HDF5 RFC: Adding support for 16-bit floating point and Complex number datatypes to HDF5

gheber · February 15, 2024, 4:23pm

hawkins.brian · February 27, 2024, 1:11am

Thanks! I opened the referenced github issue, and I’m happy to see this RFC. I read the PDF and skimmed this discussion, though I haven’t watched the video.

While the RFC implements 16-bit floats and complex numbers, it doesn’t appear to implement them in combination. I’m not sure about C standard compliance, but GCC at least lets me write _Float16 _Complex (example). C++23 has a 16-bit float type, and it seems to play nice with the complex type, so I can write std::complex<std::float16_t>.

I also have use for even weirder types like struct { uint16_t r, i; } to store instrument data that I don’t expect to have a corresponding native HDF5 type. Like with quaternions, I think it makes sense to draw the line at types that have support in language standards.

Overall, I’m quite happy with the RFC since it offers a fast code path for float16-to-float32 conversions, which was the biggest pain point for me. I’m also glad to see HDF5 types for the most common complex types.

P.S. I should also mention that, for the moment, I’ve worked around the float16 bottleneck by storing data in float32 and zeroing out the least significant mantissa bits. Then I write the dataset with a gzip compression filter and get pretty compact storage that is efficient to read.

jhenderson · February 27, 2024, 2:09am

While the RFC implements 16-bit floats and complex numbers, it doesn’t appear to implement them in combination.

It should be fairly straightforward to support this after support for 16-bit floats is done, but it does add to the testing matrix and makes things a bit messy since the _Float16 type isn’t part of the main C standard, so we have to use the type conditionally in the library. I’m open to the idea though.

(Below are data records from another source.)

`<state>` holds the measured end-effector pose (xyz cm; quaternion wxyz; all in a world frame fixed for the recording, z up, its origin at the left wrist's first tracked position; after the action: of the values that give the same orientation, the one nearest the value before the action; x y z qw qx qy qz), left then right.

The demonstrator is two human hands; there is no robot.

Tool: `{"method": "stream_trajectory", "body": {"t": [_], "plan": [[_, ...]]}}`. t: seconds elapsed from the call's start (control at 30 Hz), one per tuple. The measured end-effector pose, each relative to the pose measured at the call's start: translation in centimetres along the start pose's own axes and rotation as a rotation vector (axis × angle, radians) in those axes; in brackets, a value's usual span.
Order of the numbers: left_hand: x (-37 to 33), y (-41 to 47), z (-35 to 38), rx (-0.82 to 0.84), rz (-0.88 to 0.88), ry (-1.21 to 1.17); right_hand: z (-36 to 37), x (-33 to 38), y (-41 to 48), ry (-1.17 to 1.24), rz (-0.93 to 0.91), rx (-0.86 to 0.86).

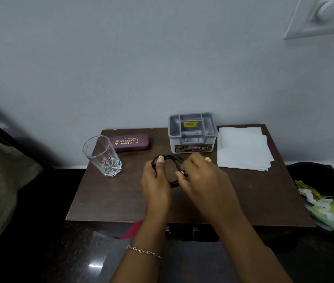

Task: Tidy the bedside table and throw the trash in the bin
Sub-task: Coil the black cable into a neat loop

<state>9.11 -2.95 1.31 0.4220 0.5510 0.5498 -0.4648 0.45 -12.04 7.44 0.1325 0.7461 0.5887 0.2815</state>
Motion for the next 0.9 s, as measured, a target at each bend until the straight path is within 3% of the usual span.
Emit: {"method": "stream_trajectory", "body": {"t": [0.13,0.3,0.37,0.47,0.57,0.63,0.8,0.9], "plan": [[1.3,1.0,-1.2,-0.093,-0.092,-0.081,-1.2,0.8,0.0,0.011,-0.107,-0.021],[1.7,1.2,-1.2,-0.058,-0.172,-0.214,-2.0,0.1,-0.1,0.078,-0.116,-0.023],[1.1,0.8,-1.0,-0.038,-0.156,-0.259,-0.6,-1.2,-0.2,0.252,0.049,0.043],[0.4,0.9,-0.9,-0.026,-0.086,-0.231,1.9,-3.4,-1.0,0.647,0.436,0.115],[-0.3,0.6,-0.1,0.034,-0.001,-0.191,4.5,-4.5,-2.6,0.896,0.784,0.206],[-1.0,-0.1,0.7,0.092,0.033,-0.194,5.8,-4.1,-2.8,1.024,0.826,0.256],[-1.3,-1.5,2.6,0.300,-0.078,-0.287,5.3,-4.0,-2.6,1.231,0.874,-0.053],[-0.8,-1.8,3.0,0.418,-0.217,-0.323,5.6,-4.6,-2.7,1.361,0.961,-0.067]]}}
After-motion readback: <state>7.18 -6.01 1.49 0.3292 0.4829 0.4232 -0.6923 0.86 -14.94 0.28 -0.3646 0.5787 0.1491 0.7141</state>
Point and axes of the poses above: each hand's wrist, its own y-axis towards the middle knuckle, its own z-axis out of the palm, x = y × z, the point moved 8 cm from there along y, towards the middle knuckle, and after that the axes turned 4 degrees about -x, right-handed, at the moved point
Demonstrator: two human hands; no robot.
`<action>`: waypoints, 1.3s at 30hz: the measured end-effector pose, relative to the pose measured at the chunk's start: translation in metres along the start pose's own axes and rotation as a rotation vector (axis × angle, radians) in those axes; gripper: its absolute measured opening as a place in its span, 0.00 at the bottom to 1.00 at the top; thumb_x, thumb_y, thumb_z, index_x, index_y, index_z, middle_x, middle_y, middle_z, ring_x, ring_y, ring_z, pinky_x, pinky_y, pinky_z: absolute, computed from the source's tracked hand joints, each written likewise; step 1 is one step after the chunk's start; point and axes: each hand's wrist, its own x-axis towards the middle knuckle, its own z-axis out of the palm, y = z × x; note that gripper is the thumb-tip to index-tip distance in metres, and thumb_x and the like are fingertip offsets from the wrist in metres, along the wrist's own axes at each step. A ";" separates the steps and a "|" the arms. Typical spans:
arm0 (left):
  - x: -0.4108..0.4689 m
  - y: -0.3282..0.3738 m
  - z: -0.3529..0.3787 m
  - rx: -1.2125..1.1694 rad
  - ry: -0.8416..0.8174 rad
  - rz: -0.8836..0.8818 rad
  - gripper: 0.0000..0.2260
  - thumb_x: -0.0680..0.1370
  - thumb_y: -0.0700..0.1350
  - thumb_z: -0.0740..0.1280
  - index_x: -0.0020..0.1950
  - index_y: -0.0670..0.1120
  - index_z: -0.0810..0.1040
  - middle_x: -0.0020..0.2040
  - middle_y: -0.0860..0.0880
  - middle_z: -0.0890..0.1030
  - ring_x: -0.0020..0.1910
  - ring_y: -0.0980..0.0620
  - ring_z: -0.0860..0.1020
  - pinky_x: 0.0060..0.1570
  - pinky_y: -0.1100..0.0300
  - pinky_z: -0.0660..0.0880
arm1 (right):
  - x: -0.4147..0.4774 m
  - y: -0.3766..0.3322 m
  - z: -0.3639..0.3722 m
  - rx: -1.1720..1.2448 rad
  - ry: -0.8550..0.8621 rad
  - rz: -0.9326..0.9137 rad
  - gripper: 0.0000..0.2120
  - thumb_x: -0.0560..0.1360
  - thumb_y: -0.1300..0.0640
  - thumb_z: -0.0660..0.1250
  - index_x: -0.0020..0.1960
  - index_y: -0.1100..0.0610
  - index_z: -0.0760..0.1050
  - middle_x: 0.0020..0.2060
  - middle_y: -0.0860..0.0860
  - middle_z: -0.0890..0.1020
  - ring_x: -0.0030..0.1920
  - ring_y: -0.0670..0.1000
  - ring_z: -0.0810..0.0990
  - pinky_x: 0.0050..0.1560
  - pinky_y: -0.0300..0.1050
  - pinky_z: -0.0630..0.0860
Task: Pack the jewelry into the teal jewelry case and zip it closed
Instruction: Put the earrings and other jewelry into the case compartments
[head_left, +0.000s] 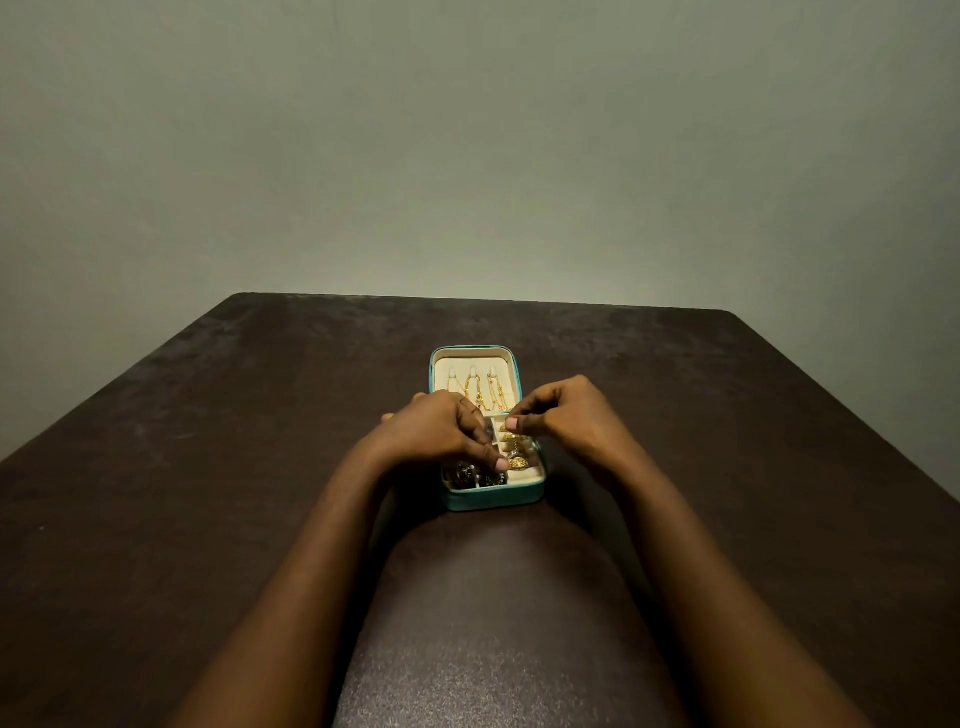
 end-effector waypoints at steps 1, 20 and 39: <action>0.000 0.000 -0.001 0.001 0.001 -0.010 0.06 0.62 0.55 0.77 0.35 0.57 0.84 0.36 0.69 0.78 0.56 0.54 0.73 0.65 0.39 0.65 | 0.000 0.000 0.000 0.010 0.004 0.003 0.07 0.70 0.63 0.72 0.48 0.62 0.82 0.48 0.56 0.84 0.49 0.49 0.81 0.50 0.42 0.77; -0.005 -0.002 -0.008 -0.189 0.056 0.013 0.10 0.69 0.37 0.75 0.39 0.51 0.77 0.48 0.55 0.74 0.53 0.53 0.74 0.49 0.62 0.77 | 0.006 0.005 0.004 0.118 0.097 0.068 0.05 0.70 0.64 0.71 0.46 0.62 0.82 0.41 0.52 0.82 0.41 0.44 0.78 0.35 0.33 0.70; 0.016 -0.021 0.006 -0.931 0.472 -0.313 0.15 0.79 0.36 0.61 0.65 0.32 0.70 0.57 0.37 0.79 0.54 0.42 0.79 0.59 0.46 0.75 | 0.027 0.031 0.026 0.301 0.214 0.129 0.17 0.78 0.58 0.61 0.67 0.59 0.70 0.61 0.57 0.78 0.58 0.54 0.78 0.61 0.53 0.75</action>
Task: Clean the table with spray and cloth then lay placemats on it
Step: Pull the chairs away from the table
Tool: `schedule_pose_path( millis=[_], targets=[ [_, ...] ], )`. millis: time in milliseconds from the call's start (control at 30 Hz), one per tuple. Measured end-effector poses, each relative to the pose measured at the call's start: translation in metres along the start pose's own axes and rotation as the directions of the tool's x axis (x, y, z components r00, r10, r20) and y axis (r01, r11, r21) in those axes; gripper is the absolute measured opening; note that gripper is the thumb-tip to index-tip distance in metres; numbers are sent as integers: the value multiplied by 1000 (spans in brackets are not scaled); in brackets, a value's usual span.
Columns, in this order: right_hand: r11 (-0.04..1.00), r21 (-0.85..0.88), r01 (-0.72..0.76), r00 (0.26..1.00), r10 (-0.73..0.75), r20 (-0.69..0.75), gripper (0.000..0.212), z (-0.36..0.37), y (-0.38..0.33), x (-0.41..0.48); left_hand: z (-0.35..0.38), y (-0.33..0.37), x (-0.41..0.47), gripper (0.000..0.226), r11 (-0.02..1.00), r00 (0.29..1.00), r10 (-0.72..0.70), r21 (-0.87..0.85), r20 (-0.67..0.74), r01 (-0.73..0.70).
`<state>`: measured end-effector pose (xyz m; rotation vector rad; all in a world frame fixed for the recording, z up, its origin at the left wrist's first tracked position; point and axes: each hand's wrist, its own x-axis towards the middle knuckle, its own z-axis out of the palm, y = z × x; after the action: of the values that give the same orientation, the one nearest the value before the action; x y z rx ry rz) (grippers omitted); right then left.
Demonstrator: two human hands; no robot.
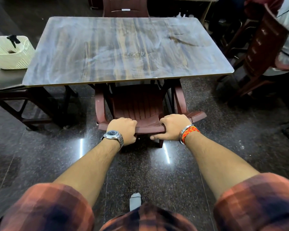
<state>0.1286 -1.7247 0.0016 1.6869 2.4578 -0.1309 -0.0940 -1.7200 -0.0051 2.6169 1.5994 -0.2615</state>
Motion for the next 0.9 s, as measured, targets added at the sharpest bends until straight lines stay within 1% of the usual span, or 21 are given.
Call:
schedule_pose_path(
  millis=[67, 100, 200, 233, 267, 300, 333, 367, 433, 500, 533, 600, 667, 733, 800, 900],
  targets=[
    [999, 49, -3, 999, 0, 51, 93, -7, 1, 0, 1, -4, 0, 29, 1000, 1000, 13, -21, -7, -13],
    [995, 96, -30, 995, 21, 93, 95, -12, 2, 3, 0, -6, -1, 33, 999, 1000, 24, -35, -8, -24],
    [953, 242, -181, 966, 127, 223, 102, -18, 6, 20, -5, -12, -2, 53, 996, 998, 37, -86, 58, -32],
    [936, 271, -225, 957, 160, 242, 104, -20, 8, 30, -8, -16, -1, 63, 992, 993, 34, -127, 113, -20],
    [923, 285, -259, 948, 188, 256, 102, -20, 9, 40, -13, -23, 0, 74, 979, 980, 27, -202, 196, 13],
    [921, 286, -266, 947, 193, 257, 96, -19, 10, 53, -19, -31, 2, 85, 951, 959, 21, -301, 282, 68],
    [925, 280, -257, 950, 188, 251, 86, -18, 8, 68, -23, -40, 3, 94, 910, 942, 15, -396, 335, 126],
    [929, 282, -241, 955, 176, 237, 76, -15, 5, 81, -26, -48, 5, 99, 863, 941, -9, -473, 339, 178],
    [935, 303, -185, 970, 125, 208, 60, -15, -8, 112, -28, -69, 8, 94, 789, 948, -152, -544, 280, 287],
    [936, 331, -116, 985, 65, 162, 51, -20, -28, 138, -24, -95, 11, 81, 772, 927, -296, -513, 232, 375],
    [936, 343, -82, 989, 35, 143, 49, -22, -38, 148, -21, -107, 12, 77, 780, 912, -338, -474, 231, 409],
    [935, 355, 3, 995, -39, 93, 51, -30, -58, 173, -15, -133, 13, 74, 772, 869, -440, -399, 226, 495],
    [931, 355, 81, 994, -101, 38, 54, -37, -79, 196, -11, -152, 7, 70, 734, 822, -539, -377, 185, 566],
    [919, 367, 144, 989, -149, -13, 56, -39, -101, 215, -9, -164, -3, 69, 719, 794, -594, -358, 128, 595],
    [902, 378, 210, 977, -211, -40, 64, -41, -126, 232, -5, -178, -13, 71, 699, 762, -642, -347, 83, 626],
    [884, 348, 313, 949, -303, -86, 74, -46, -168, 254, 3, -210, -28, 77, 634, 699, -711, -359, 78, 685]
  ],
)
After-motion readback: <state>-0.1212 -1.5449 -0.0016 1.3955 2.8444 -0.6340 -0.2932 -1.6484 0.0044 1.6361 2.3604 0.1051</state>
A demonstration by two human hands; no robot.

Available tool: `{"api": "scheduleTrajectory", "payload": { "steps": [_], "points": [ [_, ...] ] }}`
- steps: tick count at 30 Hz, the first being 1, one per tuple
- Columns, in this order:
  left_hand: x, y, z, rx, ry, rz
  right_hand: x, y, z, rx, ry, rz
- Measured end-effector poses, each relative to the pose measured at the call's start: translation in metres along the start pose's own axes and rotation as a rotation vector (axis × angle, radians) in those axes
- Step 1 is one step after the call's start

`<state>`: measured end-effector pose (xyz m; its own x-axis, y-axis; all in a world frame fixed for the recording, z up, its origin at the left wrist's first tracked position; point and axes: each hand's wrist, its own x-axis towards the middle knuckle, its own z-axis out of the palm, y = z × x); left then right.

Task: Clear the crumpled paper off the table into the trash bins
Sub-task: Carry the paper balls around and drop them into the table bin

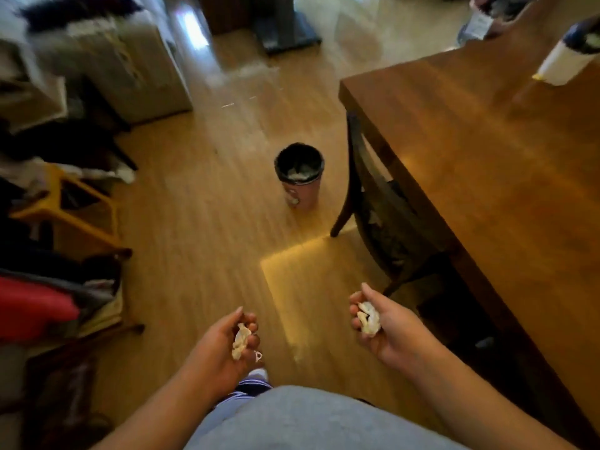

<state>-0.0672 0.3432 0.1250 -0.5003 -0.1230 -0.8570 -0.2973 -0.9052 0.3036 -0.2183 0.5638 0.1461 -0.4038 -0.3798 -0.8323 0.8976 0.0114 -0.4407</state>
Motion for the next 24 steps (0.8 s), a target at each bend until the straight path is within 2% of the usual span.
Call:
{"api": "scheduleTrajectory", "payload": {
  "steps": [6,11,16,24],
  "points": [
    [0.001,0.106,-0.099,-0.214,0.124,0.092,0.073,-0.006,0.176,-0.200,-0.203,0.032],
    [0.015,0.185,-0.154,-0.280,0.154,0.115,0.121,-0.015,0.275,-0.265,-0.234,0.063],
    [0.039,0.252,-0.163,-0.263,0.114,0.101,0.157,-0.035,0.302,-0.247,-0.146,0.082],
    [0.106,0.360,-0.111,-0.245,0.046,0.137,0.225,-0.088,0.309,-0.194,-0.003,0.131]
  ]
}}
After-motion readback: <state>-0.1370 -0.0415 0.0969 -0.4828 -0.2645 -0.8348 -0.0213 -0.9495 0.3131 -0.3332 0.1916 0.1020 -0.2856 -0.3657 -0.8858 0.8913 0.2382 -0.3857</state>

Overall, I’m quite happy with the RFC since it offers a fast code path for float16-to-float32 conversions, which was the biggest pain point for me.

With these conversion paths now in place, the conversion time appears to be a bit less than half of what it was, but it’s still around 8x slower than the other parts of your C example because conversions on compound datatypes end up being slow due to repeated ID lookups; conversion between flat 16-bit and 32-bit floating point types is fast though. I’m hoping to be able to optimize these ID lookups as part of implementing support for the complex numbers.

tobias · June 27, 2024, 10:01am

Hello, I’m checking back in to ask what the status of this RFC is? I’ve just come up with a use-case for 16-bit floating point so I’m now looking forward to both features.

gheber · June 27, 2024, 1:30pm

tobias · June 27, 2024, 6:13pm

Oh I missed the announcement. Thanks! So float16 is there but not complex? Is there a schedule for adding complex support?

jhenderson · June 27, 2024, 6:57pm

Hi @tobias,

I actually plan to have a PR out for adding complex number support to the develop branch by the end of this week, or maybe a few days after if I run into issues. We’re currently discussing what the release of the feature will look like since it will need to go into a major release of HDF5 due to changes in the datatype encoding version number. While not exactly a file format change, the issue is that if the feature goes into a 1.14 release, there would be an awkward situation where users could accidentally create complex number datasets that can’t be read by a previous release of 1.14. The library version bounds “high” setting also wouldn’t be able to prevent the application from creating an object that’s unreadable with even older versions of the library. We plan to try to make the next major release of HDF5 as easy as possible to upgrade to from the 1.14 releases, with very little in the way of major changes outside of complex numbers.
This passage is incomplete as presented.